California Assembly Bill 2542 (Prior Session Legislation)

An act to amend Sections 1473 and 1473.7 of, and to add Section 745 to, the Penal Code, relating to criminal procedure.

[ Approved by Governor September 30, 2020. Filed with Secretary of State September 30, 2020. ]

LEGISLATIVE COUNSEL'S DIGEST

AB 2542, Kalra. Criminal procedure: discrimination.

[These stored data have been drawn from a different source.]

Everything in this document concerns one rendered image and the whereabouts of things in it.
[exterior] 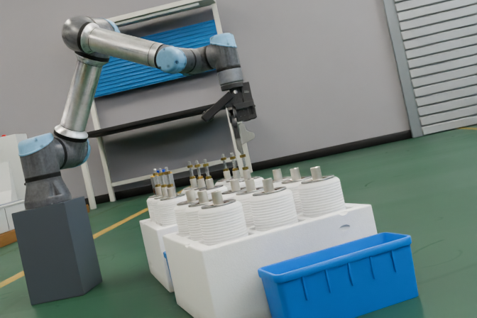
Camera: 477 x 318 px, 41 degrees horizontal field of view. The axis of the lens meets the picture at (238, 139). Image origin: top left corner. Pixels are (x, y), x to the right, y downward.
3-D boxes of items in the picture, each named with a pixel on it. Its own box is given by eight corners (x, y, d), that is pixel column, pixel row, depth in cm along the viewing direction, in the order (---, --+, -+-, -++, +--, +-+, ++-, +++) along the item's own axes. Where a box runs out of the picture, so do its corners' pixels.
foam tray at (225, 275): (220, 340, 126) (200, 250, 126) (177, 304, 163) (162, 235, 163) (389, 285, 138) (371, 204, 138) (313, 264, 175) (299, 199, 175)
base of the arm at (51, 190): (17, 211, 205) (10, 182, 205) (37, 206, 220) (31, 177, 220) (61, 202, 203) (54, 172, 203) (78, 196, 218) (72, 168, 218)
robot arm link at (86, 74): (33, 163, 221) (72, 10, 208) (62, 158, 234) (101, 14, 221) (59, 177, 217) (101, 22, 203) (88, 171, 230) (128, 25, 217)
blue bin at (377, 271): (289, 341, 117) (275, 276, 117) (267, 328, 127) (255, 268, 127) (426, 294, 126) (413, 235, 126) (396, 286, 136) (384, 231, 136)
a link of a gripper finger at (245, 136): (258, 150, 191) (251, 120, 191) (238, 155, 190) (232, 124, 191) (257, 150, 194) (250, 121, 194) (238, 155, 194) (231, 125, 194)

Existing law generally prescribes the procedure for the prosecution of persons arrested for committing a crime, including pleadings, bail, pretrial proceedings, trial, judgment, sentencing, and appeals. Existing law allows a person who is unlawfully imprisoned or restrained of their liberty to prosecute a writ of habeas corpus to inquire into the cause of their imprisonment or restraint. Existing law allows a writ of habeas corpus to be prosecuted for, among other things, relief based on the use of false evidence that is substantially material or probative to the issue of guilt or punishment that was introduced at trial.

This bill would prohibit the state from seeking a criminal conviction or sentence on the basis of race, ethnicity, or national origin, as specified. The bill would allow a writ of habeas corpus to be prosecuted on the basis of that prohibition, and would require the defendant to appear at the evidentiary hearing by video unless their presence in court is needed. The bill would permit a defendant to file a motion requesting disclosure of all evidence relevant to a potential violation of that prohibition that is in the possession or control of the prosecutor and would require a court, upon a showing of good cause, to order those records to be released. The bill would authorize a court that finds a violation of that prohibition to impose a remedy specified in the bill. The bill would apply its provisions to adjudications and dispositions in the juvenile delinquency system. The bill would apply its provisions only prospectively to cases in which judgment has not been entered prior to January 1, 2021.

Existing law creates an explicit right for a person no longer imprisoned or restrained to file a motion to vacate a conviction or sentence based on a prejudicial error damaging to the moving party’s ability to meaningfully understand, defend against, or knowingly accept the actual or potential adverse immigration consequences of a plea of guilty or nolo contendere, or based on newly discovered evidence of actual innocence, as specified.

This bill would additionally allow for a person no longer imprisoned or restrained to file a motion to vacate a conviction or sentence based on a conviction or sentence that was sought, obtained, or imposed on the basis of race, ethnicity, or national origin in violation of the bill’s provisions.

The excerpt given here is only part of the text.